Starting with the first line, transcribe the material exactly through to the last.

• • •

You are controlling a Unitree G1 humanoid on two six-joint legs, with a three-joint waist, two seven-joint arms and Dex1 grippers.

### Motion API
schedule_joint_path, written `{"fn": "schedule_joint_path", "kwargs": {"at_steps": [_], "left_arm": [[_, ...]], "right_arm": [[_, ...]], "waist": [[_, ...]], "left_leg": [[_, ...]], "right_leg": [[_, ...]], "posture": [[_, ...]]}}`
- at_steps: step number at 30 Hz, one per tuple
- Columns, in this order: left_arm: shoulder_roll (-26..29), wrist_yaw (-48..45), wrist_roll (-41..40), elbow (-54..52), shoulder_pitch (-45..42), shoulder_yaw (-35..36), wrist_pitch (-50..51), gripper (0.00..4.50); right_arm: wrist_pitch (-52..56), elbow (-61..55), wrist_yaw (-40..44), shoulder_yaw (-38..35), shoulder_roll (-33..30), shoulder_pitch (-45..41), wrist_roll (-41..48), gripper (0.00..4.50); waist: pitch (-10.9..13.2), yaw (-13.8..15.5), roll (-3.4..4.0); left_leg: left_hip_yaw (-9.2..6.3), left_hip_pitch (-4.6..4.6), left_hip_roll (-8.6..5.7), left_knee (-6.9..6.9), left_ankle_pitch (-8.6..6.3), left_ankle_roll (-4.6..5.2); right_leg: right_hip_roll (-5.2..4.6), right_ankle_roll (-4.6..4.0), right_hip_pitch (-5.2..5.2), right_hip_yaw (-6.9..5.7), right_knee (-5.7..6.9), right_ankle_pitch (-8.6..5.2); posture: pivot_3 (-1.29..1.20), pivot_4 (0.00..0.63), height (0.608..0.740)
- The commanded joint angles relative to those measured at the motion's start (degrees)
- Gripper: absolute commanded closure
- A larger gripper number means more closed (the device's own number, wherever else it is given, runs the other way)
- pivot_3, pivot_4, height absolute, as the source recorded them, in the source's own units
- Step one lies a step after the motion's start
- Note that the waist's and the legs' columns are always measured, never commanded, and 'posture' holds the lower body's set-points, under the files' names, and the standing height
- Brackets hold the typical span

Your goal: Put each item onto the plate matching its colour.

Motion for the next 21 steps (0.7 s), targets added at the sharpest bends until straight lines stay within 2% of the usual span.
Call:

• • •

- [Solution for this task]
You are controlling a Unitree G1 humanoid on two six-joint legs, with a three-joint waist, two seven-joint arms and Dex1 grippers.

### Motion API
schedule_joint_path, written `{"fn": "schedule_joint_path", "kwargs": {"at_steps": [_], "left_arm": [[_, ...]], "right_arm": [[_, ...]], "waist": [[_, ...]], "left_leg": [[_, ...]], "right_leg": [[_, ...]], "posture": [[_, ...]]}}`
- at_steps: step number at 30 Hz, one per tuple
- Columns, in this order: left_arm: shoulder_roll (-26..29), wrist_yaw (-48..45), wrist_roll (-41..40), elbow (-54..52), shoulder_pitch (-45..42), shoulder_yaw (-35..36), wrist_pitch (-50..51), gripper (0.00..4.50); right_arm: wrist_pitch (-52..56), elbow (-61..55), wrist_yaw (-40..44), shoulder_yaw (-38..35), shoulder_roll (-33..30), shoulder_pitch (-45..41), wrist_roll (-41..48), gripper (0.00..4.50); waist: pitch (-10.9..13.2), yaw (-13.8..15.5), roll (-3.4..4.0); left_leg: left_hip_yaw (-9.2..6.3), left_hip_pitch (-4.6..4.6), left_hip_roll (-8.6..5.7), left_knee (-6.9..6.9), left_ankle_pitch (-8.6..6.3), left_ankle_roll (-4.6..5.2); right_leg: right_hip_roll (-5.2..4.6), right_ankle_roll (-4.6..4.0), right_hip_pitch (-5.2..5.2), right_hip_yaw (-6.9..5.7), right_knee (-5.7..6.9), right_ankle_pitch (-8.6..5.2); posture: pivot_3 (-1.29..1.20), pivot_4 (0.00..0.63), height (0.608..0.740)
- The commanded joint angles relative to those measured at the motion's start (degrees)
- Gripper: absolute commanded closure
- A larger gripper number means more closed (the device's own number, wherever else it is given, runs the other way)
- pivot_3, pivot_4, height absolute, as the source recorded them, in the source's own units
- Step one lies a step after the motion's start
- Note that the waist's and the legs' columns are always measured, never commanded, and 'posture' holds the lower body's set-points, under the files' names, and the standing height
- Brackets hold the typical span

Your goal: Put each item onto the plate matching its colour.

Motion for the next 21 steps (0.7 s), targets added at the sharpest bends until straight lines stay within 2% of the usual span.
Call:

This completes the answer to the exercise.